Fortunately, all of these are relatively rare. But if you’re dealing with one of those malware, there are a few things you can try, or if you’re not very technically inclined, you can contact an expert, such as a computer technician.
One of the first things you can try while dealing with malware that still survives the factory reset is to scan the drive that contains your backup. You can connect it to another machine with good antivirus software and scan it. You can also use a rescue disk to thoroughly inspect your device, including the recovery partition, to make sure nothing nefarious is hiding there.
If neither works, you can completely erase your computer’s SSD or HDD and do a clean install after destroying all partitions.
While these methods are useful for computers, it’s best to contact your device manufacturer if malware is on your mobile device and a factory reset isn’t helpful. The lack of root access on the mobile makes it difficult to do anything other than a factory reset. Your device manufacturer may be able to wipe the storage completely and flash a new OS image to remove the infection.
RELATED: Can my iPhone or iPad get a virus?
How to avoid getting viruses again
As they say, prevention is better than cure. So, if you have managed to protect yourself from malware infection by doing a factory reset, it is a good idea to secure your device to prevent it from getting infected with viruses in the future. One of the best and easiest ways to accomplish this is to keep your device’s operating system and apps up to date with the latest updates.
It’s also a good idea to only install apps and programs from reputable sources, preferably the official app stores. Don’t fall for free games or free apps and install something from an unverified source.

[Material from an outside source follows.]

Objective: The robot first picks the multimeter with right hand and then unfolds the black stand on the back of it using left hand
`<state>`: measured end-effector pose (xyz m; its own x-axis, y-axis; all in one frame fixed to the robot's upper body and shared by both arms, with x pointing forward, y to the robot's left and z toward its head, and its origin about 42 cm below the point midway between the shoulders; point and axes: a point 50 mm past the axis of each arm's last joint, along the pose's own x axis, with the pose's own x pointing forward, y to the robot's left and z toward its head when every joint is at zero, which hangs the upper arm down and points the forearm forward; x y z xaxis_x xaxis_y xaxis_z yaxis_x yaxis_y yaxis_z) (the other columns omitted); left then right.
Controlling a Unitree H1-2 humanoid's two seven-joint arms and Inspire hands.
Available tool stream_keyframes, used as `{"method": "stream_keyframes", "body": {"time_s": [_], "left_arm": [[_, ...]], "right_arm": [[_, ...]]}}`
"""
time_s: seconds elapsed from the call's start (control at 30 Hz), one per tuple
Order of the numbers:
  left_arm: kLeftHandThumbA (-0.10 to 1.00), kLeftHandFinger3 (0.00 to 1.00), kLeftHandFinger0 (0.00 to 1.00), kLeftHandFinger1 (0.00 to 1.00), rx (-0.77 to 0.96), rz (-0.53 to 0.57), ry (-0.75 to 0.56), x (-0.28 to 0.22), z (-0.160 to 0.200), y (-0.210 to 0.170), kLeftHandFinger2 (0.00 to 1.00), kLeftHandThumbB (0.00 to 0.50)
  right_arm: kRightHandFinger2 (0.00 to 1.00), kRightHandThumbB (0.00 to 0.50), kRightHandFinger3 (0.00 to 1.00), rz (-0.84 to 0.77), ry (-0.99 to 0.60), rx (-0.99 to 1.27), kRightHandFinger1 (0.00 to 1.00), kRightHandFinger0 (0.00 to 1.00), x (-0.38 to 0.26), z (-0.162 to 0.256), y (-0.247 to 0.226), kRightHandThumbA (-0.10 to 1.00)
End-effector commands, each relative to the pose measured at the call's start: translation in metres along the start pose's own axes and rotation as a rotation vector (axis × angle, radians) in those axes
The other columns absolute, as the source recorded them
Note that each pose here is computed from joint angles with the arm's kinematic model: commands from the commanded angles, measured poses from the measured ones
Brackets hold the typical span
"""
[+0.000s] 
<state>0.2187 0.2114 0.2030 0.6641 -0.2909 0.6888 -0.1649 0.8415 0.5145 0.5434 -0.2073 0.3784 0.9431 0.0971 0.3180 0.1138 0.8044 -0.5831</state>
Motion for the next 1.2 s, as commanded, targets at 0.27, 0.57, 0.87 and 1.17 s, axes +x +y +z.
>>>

However, always be on your guard, because even apps from verified sources are notorious for “uploading” viruses by prompting users to download malicious updates from external sources.
As a general rule, avoid clicking on unknown links or opening suspicious attachments in chat messages or emails.
While all modern operating systems have built-in malware protection, you can also install Malwarebytes to complement your operating system’s security program. It is available for all popular operating systems. Also, you can check out our guide to the best antivirus software for more recommendations.
THE LAST RESORT
Factory reset is a powerful tool and can be useful as a nuclear option if your computer or smartphone has been infected with malware. But it should only be used as a last resort because you will have to set everything up again which is time consuming. In the end, good cyber hygiene and basic security precautions can go a long way toward living a malware-free life.